> _What you need to do_: Please copy out the entries below exactly, beginning with the line that contains "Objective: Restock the" and ending with the line that contains "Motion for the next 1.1", and include nothing outside that span.

[[ The input, beginning ]]

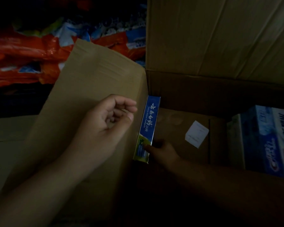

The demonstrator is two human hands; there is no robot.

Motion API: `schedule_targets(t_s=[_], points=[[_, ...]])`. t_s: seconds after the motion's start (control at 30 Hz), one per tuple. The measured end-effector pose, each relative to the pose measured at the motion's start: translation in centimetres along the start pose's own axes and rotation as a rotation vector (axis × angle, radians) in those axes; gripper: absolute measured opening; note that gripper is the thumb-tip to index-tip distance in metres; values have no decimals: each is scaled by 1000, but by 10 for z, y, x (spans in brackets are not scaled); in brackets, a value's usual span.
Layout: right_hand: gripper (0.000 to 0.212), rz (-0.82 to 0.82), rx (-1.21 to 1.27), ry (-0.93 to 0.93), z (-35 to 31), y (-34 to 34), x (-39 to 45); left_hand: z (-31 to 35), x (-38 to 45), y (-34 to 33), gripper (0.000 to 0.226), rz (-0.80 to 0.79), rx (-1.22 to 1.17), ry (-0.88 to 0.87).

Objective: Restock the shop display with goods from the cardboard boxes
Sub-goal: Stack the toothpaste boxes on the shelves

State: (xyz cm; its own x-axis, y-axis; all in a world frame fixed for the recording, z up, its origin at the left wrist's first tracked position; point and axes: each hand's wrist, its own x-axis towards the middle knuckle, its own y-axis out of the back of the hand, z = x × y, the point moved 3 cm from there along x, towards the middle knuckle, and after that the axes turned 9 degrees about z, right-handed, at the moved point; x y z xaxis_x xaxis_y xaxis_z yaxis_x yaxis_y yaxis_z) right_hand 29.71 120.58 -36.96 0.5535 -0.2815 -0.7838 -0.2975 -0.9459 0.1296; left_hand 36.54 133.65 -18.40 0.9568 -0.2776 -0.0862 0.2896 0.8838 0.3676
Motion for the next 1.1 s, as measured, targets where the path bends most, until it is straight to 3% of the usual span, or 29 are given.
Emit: schedule_targets(t_s=[0.17,0.3,0.33,0.47,0.6,0.73,0.83,0.9,1.0,1.1], points=[[28,-139,174,-122,-12,-1,-10,-3,1,1,23,55,-23,27],[78,-187,153,-94,-25,13,-34,-11,3,1,26,55,-4,71],[78,-206,142,-50,-31,20,-42,-15,5,1,27,45,10,87],[41,-327,173,199,-71,36,-80,-14,9,-1,22,33,-12,139],[40,-369,86,451,-108,25,-102,-5,6,-4,38,21,-229,266],[37,-312,-23,535,-105,15,-104,-13,3,1,44,123,-315,337],[22,-91,1,451,-84,22,-74,-19,2,6,32,203,-359,362],[29,38,-142,357,-64,26,-50,-21,2,8,31,207,-373,366],[52,61,-326,214,-39,22,-23,-25,0,8,29,207,-375,374],[51,-7,-296,80,-21,10,-7,-31,-1,6,19,218,-384,378]])
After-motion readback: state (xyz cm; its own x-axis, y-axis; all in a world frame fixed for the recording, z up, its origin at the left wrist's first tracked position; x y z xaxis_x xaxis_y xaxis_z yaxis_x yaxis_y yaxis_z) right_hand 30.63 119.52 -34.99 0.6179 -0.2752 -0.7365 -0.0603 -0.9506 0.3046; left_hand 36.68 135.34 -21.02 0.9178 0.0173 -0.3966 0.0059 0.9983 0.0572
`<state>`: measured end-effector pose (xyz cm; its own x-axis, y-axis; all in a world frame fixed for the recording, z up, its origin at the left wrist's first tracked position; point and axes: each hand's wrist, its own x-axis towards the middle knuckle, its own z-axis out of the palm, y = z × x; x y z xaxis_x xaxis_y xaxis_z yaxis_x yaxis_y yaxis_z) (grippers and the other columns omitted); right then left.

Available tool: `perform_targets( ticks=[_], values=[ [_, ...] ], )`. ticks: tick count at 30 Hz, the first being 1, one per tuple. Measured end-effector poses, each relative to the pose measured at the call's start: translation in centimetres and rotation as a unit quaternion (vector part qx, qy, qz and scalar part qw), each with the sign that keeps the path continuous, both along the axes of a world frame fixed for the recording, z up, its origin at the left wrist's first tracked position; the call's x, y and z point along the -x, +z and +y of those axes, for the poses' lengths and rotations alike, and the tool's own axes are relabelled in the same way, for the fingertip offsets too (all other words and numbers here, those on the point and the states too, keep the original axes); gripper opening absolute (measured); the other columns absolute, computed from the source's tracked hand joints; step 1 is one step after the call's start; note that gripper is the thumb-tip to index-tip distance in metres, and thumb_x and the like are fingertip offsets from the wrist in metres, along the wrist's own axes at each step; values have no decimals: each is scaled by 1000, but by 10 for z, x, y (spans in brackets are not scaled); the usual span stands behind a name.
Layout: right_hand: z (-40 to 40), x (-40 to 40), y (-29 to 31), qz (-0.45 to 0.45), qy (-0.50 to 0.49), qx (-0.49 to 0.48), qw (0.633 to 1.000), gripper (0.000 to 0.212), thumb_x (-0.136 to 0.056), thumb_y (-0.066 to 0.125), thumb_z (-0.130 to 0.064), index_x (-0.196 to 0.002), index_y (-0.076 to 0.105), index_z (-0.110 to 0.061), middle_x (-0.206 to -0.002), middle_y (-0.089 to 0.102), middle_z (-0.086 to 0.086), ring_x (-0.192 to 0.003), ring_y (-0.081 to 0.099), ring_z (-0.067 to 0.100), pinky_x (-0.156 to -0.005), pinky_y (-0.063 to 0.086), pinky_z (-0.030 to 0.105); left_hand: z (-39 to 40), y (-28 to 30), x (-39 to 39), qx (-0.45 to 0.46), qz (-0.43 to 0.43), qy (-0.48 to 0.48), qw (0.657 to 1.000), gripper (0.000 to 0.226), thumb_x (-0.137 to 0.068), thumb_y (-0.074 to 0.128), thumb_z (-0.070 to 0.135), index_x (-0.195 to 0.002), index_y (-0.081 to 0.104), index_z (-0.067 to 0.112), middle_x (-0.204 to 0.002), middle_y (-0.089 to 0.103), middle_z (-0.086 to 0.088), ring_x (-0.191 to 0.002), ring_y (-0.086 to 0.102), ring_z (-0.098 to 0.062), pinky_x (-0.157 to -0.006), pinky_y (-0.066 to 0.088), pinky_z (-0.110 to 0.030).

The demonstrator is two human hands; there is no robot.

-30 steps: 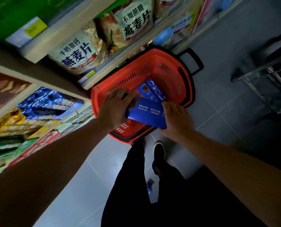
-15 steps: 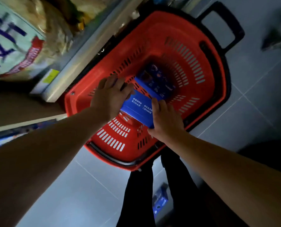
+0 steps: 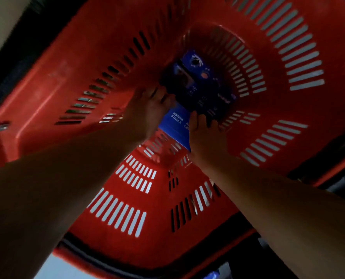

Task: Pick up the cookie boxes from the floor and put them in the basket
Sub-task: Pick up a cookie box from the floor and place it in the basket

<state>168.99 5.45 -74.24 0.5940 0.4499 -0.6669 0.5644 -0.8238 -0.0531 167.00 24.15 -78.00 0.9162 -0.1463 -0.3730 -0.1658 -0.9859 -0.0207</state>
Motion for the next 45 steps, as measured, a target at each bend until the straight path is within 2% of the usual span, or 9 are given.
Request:
perform_targets(
  ticks=[5, 8, 13, 17, 22, 31, 37, 42, 45],
  values=[
    [8, -3, -47, -1, -11, 20, 1000, 94, -91, 64, -36, -154, 0, -7, -148, 27, 14, -122, 44, 35, -83, 50, 45, -3, -54, -6, 17, 29, 5, 999, 62, -91, 5, 22, -141, 38, 8, -143, 42, -24, -136, 34, -45, -108, 33, -56],
    [11, -4, -63, -11, -1, 21, 1000, 92, -90, 64, -36, -154, 4, -9, -146, 30, 13, -124, 42, 35, -89, 46, 48, -3, -72, -2, -2, -17, 22, 1000, 51, -96, 19, 26, -140, 44, 18, -145, 44, -17, -131, 42, -40, -102, 42, -51],
    [14, -14, -54, 5, 0, 35, 999, 91, -86, 68, -37, -152, 10, -12, -147, 31, 11, -130, 38, 36, -95, 41, 48, -9, -64, 0, 37, -17, 94, 995, 53, -90, 34, 22, -143, 42, 20, -147, 42, -14, -130, 41, -41, -106, 35, -52],
    [5, -17, 0, 6, 17, 29, 999, 93, -79, 75, -39, -150, 20, -13, -146, 33, 13, -130, 38, 36, -97, 41, 47, -10, -3, 17, 91, 9, 131, 987, 66, -74, 65, 14, -137, 47, 23, -143, 45, -13, -128, 44, -42, -105, 38, -51],
    [-7, -19, 101, 16, 21, 9, 1000, 91, -80, 73, -46, -149, 24, -13, -147, 35, 12, -133, 36, 34, -103, 38, 45, -16, 108, 42, 132, 26, 148, 980, 79, -70, 75, 22, -141, 40, 19, -139, 50, -18, -124, 47, -41, -101, 42, -49],
    [-56, 51, 283, 8, -41, -35, 999, 76, -81, 70, -43, -141, 34, -13, -139, 43, 12, -127, 41, 33, -101, 39, 44, -61, 305, 101, 194, 49, 135, 970, 71, -75, 46, 43, -134, 49, 2, -132, 54, -21, -123, 50, -37, -107, 38, -45],
    [-61, 123, 328, 0, -147, -41, 988, 73, -75, 74, -46, -133, 41, -16, -130, 49, 9, -121, 48, 32, -99, 45, 46, -75, 363, 144, 260, 38, 113, 958, 63, -77, 72, 29, -132, 52, 6, -129, 56, -16, -120, 53, -35, -105, 41, -43],
    [-69, 189, 356, 13, -271, -50, 961, 68, -80, 67, -43, -138, 41, -18, -136, 46, 6, -128, 43, 32, -104, 40, 45, -73, 388, 175, 288, 22, 44, 956, 59, -74, 74, 23, -128, 57, 4, -123, 60, -18, -114, 56, -37, -101, 43, -41],
    [-83, 227, 369, 25, -314, -38, 948, 67, -82, 65, -38, -139, 40, -15, -139, 43, 7, -130, 40, 31, -104, 39, 43, -78, 394, 188, 262, 60, 4, 963, 61, -77, 63, 36, -130, 56, 5, -127, 59, -16, -117, 54, -36, -103, 42, -41]
  ],
)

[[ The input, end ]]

> _Solution for this task_:
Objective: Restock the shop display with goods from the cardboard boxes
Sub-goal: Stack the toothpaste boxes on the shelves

State: (xyz cm; its own x-axis, y-axis; all in a world frame fixed for the recording, z up, its origin at the left wrist's first tracked position; point and axes: each hand's wrist, its own x-axis towards the middle knuckle, its own y-axis out of the back of the hand, z = x × y, the point moved 3 cm from there along x, towards the middle knuckle, and after that the axes turned 9 degrees about z, right-handed, at the moved point; x y z xaxis_x xaxis_y xaxis_z yaxis_x yaxis_y yaxis_z) right_hand 29.71 120.58 -36.96 0.5535 -0.2815 -0.7838 -0.2975 -0.9459 0.1296; left_hand 36.54 133.65 -18.40 0.9568 -0.2776 -0.0862 0.2896 0.8838 0.3676
Motion for the next 1.1 s, as measured, targets where the path bends most, until it is straight to 3% of the usual span, or 29 are given.

Nothing more remains in this exercise.